Ada beberapa hal yang perlu diketahui sehubungan dengan pentingnya informasi dan komunikasi yang baik antara bidan dan pasien yang dilayani. Penjelasan keadaan kesehatan, tujuan, risiko-risiko atau efek samping dari suatu tindakan kebidanan tak jarang terjadi salah pengertian atau salah paham. Pada saat dimana situasi darurat atau kritis saat persalinan, pasien  maupun pihak keluarga seringkali kalut dan bingung sehingga sulit diberi pengertian. Proses persalinan bukanlah seperti ilmu pasti. Ada saat - saat dimana kasus kegawat daruratan muncul ditengah proses persalinan meskipun pada awalnya tampak tidak beresiko.
Maka dari itu, penyuluhan dan penyampaian informasi selama masa kehamilan akan sangat bermanfaat bagi kelancaran proses selanjutnya. Sejak masa kehamilan pasien dan keluarga perlu diberi informasi bahwa dalam pelaksanaan tindakan pelayanan kebidanan perlu pernyataan tertulis dari pihak pasien untuk tindakan tertentu yang bersifat darurat. Semua itu dilakukan setelah pasien mendapat penjelasan mengenai  tujuan, resiko dan akibat.
Ada beberapa hal yang melatarbelakangi perlunya pernyataan tertulis tersebut, antara lain sebagai sebuah bukti  kesepakatan tertulis antara pihak pasien dan bidan. Bila terjadi tuntutan pasien atas tindakan yang dilakukan pernyataan ini sangat penting. Bidan tidak perlu takut untuk terus melayani namun harus memperhatikan beberapa hal berkaitan dengan sisi rentan profesi bidan terhadap tuntutan hukum dari pihak pasien yang dilayani agar terhindar dari mal praktek.
"Mal praktek  dalam medis adalah akibat kegagalan tenaga medis memenuhi standar pelayanan untuk pengobatan terhadap kondisi pasiennya, atau lemahnya kemampuan atau kelalaian dalam memberikan pelayanan kepada pasien yang menyebabkan akibat langsung berupa cedera bagi pasien " ( World Medical Association 1992 )

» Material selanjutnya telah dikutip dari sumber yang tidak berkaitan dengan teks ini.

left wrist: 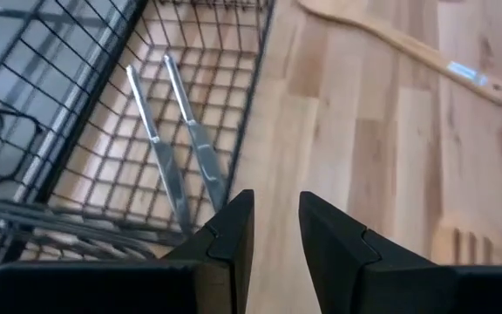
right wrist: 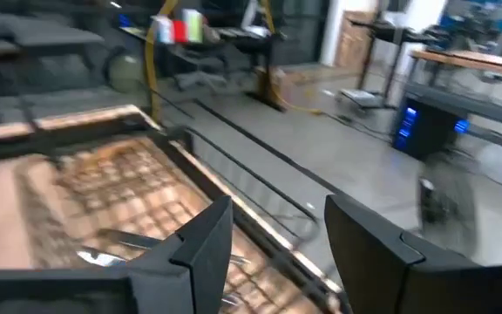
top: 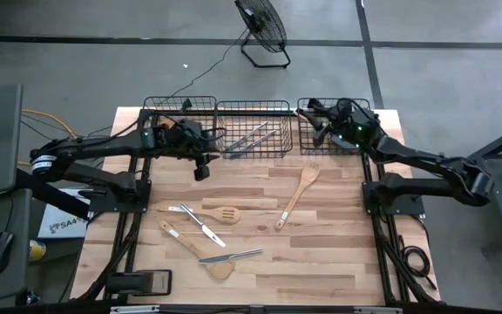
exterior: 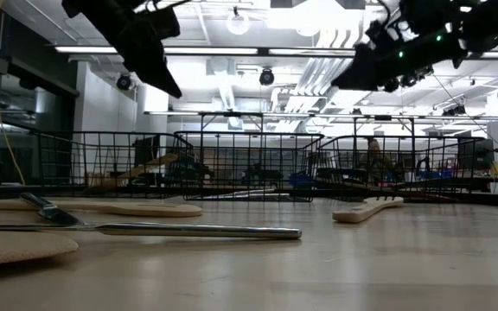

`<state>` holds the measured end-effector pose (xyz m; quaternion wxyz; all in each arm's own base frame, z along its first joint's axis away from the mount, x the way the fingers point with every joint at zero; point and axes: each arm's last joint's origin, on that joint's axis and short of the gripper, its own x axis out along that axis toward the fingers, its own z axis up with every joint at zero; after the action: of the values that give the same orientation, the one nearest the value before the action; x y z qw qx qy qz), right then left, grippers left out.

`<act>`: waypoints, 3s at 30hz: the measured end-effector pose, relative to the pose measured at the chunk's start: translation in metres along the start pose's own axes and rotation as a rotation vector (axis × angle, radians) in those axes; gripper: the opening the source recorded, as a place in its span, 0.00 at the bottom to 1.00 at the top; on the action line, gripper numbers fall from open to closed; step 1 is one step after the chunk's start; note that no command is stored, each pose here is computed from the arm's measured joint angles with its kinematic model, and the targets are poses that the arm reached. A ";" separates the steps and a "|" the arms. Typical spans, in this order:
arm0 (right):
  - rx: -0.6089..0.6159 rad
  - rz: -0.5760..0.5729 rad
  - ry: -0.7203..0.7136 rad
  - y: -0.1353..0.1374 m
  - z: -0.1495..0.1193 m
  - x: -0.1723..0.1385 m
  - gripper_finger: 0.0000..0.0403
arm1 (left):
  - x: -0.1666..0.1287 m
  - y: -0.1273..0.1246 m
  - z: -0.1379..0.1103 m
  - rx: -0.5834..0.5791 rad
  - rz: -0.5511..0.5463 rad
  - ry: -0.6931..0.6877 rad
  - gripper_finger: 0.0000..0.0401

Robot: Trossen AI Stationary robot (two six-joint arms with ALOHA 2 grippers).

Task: Pick & Place Kitchen Items
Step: Put the silver table knife into the middle mesh basket

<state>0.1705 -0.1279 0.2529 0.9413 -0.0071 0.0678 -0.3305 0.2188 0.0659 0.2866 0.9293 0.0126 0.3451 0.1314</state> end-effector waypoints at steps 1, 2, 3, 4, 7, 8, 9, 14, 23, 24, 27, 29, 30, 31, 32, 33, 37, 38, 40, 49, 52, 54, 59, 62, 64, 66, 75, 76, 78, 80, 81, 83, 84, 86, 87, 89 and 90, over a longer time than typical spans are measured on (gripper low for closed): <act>0.000 0.026 -0.008 0.003 0.002 -0.002 0.44 | -0.002 0.000 0.000 0.000 0.001 -0.005 0.23; -0.002 0.058 -0.007 0.007 0.003 -0.005 0.44 | -0.004 0.000 0.001 -0.001 0.002 -0.019 0.23; -0.004 0.087 -0.004 0.010 0.003 -0.007 0.44 | -0.006 0.000 0.001 -0.005 0.003 -0.021 0.23; -0.007 0.116 -0.008 0.013 0.004 -0.009 0.44 | -0.008 0.000 0.000 -0.013 0.002 -0.015 0.23; -0.009 0.181 0.006 0.023 0.005 -0.015 0.44 | -0.014 0.000 -0.001 -0.020 0.003 -0.017 0.23; -0.012 0.201 0.007 0.028 0.005 -0.016 0.44 | -0.015 0.000 -0.003 -0.020 0.001 -0.009 0.23; -0.015 0.222 0.012 0.032 0.005 -0.018 0.44 | -0.017 0.000 -0.003 -0.020 0.001 -0.007 0.23; -0.029 0.305 0.007 0.054 0.006 -0.025 0.44 | -0.021 0.000 -0.008 -0.025 -0.008 0.033 0.23; -0.026 0.347 0.002 0.090 0.006 -0.041 0.44 | -0.028 -0.002 -0.021 -0.033 -0.021 0.153 0.23; -0.020 0.356 0.003 0.094 0.006 -0.044 0.44 | -0.028 -0.002 -0.023 -0.038 -0.022 0.169 0.23; -0.023 0.387 0.001 0.103 0.006 -0.050 0.44 | -0.029 -0.002 -0.026 -0.042 -0.025 0.201 0.23; -0.026 0.391 -0.002 0.109 0.006 -0.054 0.44 | -0.029 -0.002 -0.027 -0.044 -0.026 0.212 0.23; -0.027 0.387 -0.004 0.111 0.006 -0.055 0.44 | -0.029 -0.002 -0.027 -0.046 -0.027 0.214 0.23; -0.028 0.383 -0.006 0.113 0.006 -0.057 0.44 | -0.029 -0.002 -0.027 -0.047 -0.027 0.215 0.23; -0.027 0.385 -0.011 0.115 0.006 -0.059 0.44 | -0.029 -0.002 -0.027 -0.049 -0.026 0.217 0.23; -0.024 0.390 -0.017 0.117 0.007 -0.060 0.44 | -0.029 -0.002 -0.028 -0.051 -0.027 0.222 0.23; 0.017 0.430 -0.021 0.124 0.008 -0.067 0.44 | -0.030 -0.003 -0.031 -0.062 -0.028 0.251 0.23; 0.021 0.438 -0.019 0.126 0.007 -0.068 0.44 | -0.030 -0.003 -0.031 -0.063 -0.029 0.259 0.23; 0.020 0.439 -0.019 0.129 0.007 -0.072 0.44 | -0.030 -0.003 -0.032 -0.066 -0.029 0.265 0.23; -0.007 0.416 -0.001 0.138 0.003 -0.081 0.44 | -0.030 -0.008 -0.040 -0.138 -0.182 0.331 0.23; -0.008 0.410 -0.003 0.139 0.003 -0.082 0.44 | -0.025 -0.013 -0.051 -0.155 -0.279 0.370 0.23; -0.009 0.410 -0.003 0.140 0.003 -0.083 0.44 | -0.021 -0.015 -0.059 -0.147 -0.329 0.395 0.23; -0.011 0.411 -0.002 0.140 0.003 -0.083 0.44 | -0.009 -0.020 -0.071 -0.124 -0.460 0.427 0.23; -0.012 0.411 0.000 0.139 0.003 -0.083 0.44 | -0.005 -0.022 -0.070 -0.087 -0.547 0.407 0.23; -0.015 0.411 0.004 0.139 0.002 -0.083 0.44 | -0.001 -0.025 -0.069 -0.040 -0.578 0.393 0.23; -0.019 0.411 0.009 0.139 0.002 -0.083 0.44 | 0.004 -0.032 -0.068 0.011 -0.606 0.392 0.23; -0.024 0.411 0.014 0.139 0.001 -0.083 0.44 | 0.024 -0.086 -0.068 0.299 -0.761 0.397 0.23; -0.024 0.411 0.015 0.139 0.001 -0.083 0.44 | 0.025 -0.091 -0.070 0.326 -0.752 0.407 0.23; -0.021 0.411 0.018 0.139 0.001 -0.083 0.44 | 0.028 -0.100 -0.073 0.386 -0.705 0.429 0.23; -0.007 0.411 0.022 0.139 0.001 -0.083 0.44 | 0.030 -0.106 -0.075 0.461 -0.639 0.440 0.23; -0.005 0.411 0.023 0.139 0.001 -0.083 0.44 | 0.030 -0.109 -0.076 0.499 -0.614 0.441 0.23; -0.006 0.411 0.026 0.139 0.000 -0.083 0.44 | 0.030 -0.114 -0.078 0.577 -0.583 0.437 0.23; -0.005 0.411 0.028 0.139 0.000 -0.083 0.44 | 0.030 -0.117 -0.079 0.610 -0.576 0.434 0.24; -0.005 0.411 0.029 0.139 0.000 -0.083 0.44 | 0.029 -0.122 -0.079 0.655 -0.574 0.413 0.28; -0.006 0.411 0.030 0.139 0.000 -0.083 0.44 | 0.028 -0.124 -0.079 0.668 -0.574 0.414 0.30; -0.006 0.411 0.030 0.139 0.000 -0.083 0.44 | 0.026 -0.128 -0.080 0.688 -0.582 0.407 0.36; -0.007 0.411 0.031 0.139 0.000 -0.083 0.44 | 0.026 -0.131 -0.080 0.697 -0.586 0.401 0.39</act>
<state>0.1929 0.0327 0.2546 0.9878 0.0087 0.0833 -0.1314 0.2166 -0.0592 0.1939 0.7831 0.1996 0.5292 -0.2587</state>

Upaya pencegahan risiko mal praktek tersebut antara lain "seorang bidan harus cermat dalam menentukan diagnosa kebidanan, mewaspadai komplikasi yang dapat terjadi, menjalin kerjasama dan komunikasi yang baik dengan pasien agar mendapat informasi selengkap-lengkapnya tentang data riwayat kesehatan pasien yang dilayani" Seorang bidan juga sebaiknya memahami " kompleksitas dalam pelayanan kebidanan dimana dalam pelayanan medis  apapun sebenarnya merupakan proses yang rumit dan keberhasilan sebuah pelayanan kesehatan maupun penyembuhan sangat dipengaruhi banyak  variabel ".
Jika  pemahaman positif ini dapat diterapkan oleh setiap bidan, semoga tidak perlu muncul dilema saat melayani karena takut akan  proses hukum, tuntutan pasien atau diberitakan di media massa karena kegagalan dalam pelayanan. Di sinilah tantangan bidan untuk dapat memberikan bukan sekedar pelayanan kebidanan rutinitas sesuai teori namun pelayanan kesehatan kebidanan yang  holistik dan profesional sesuai standar operasional prosedur dalam kebidanan. Semoga dukungan dan kerjasama pasien, keluarga dan masyarakat akan dapat membantu keberhasilan pelayanan kita.
Salam hangat untuk sejawat bidan Indonesia.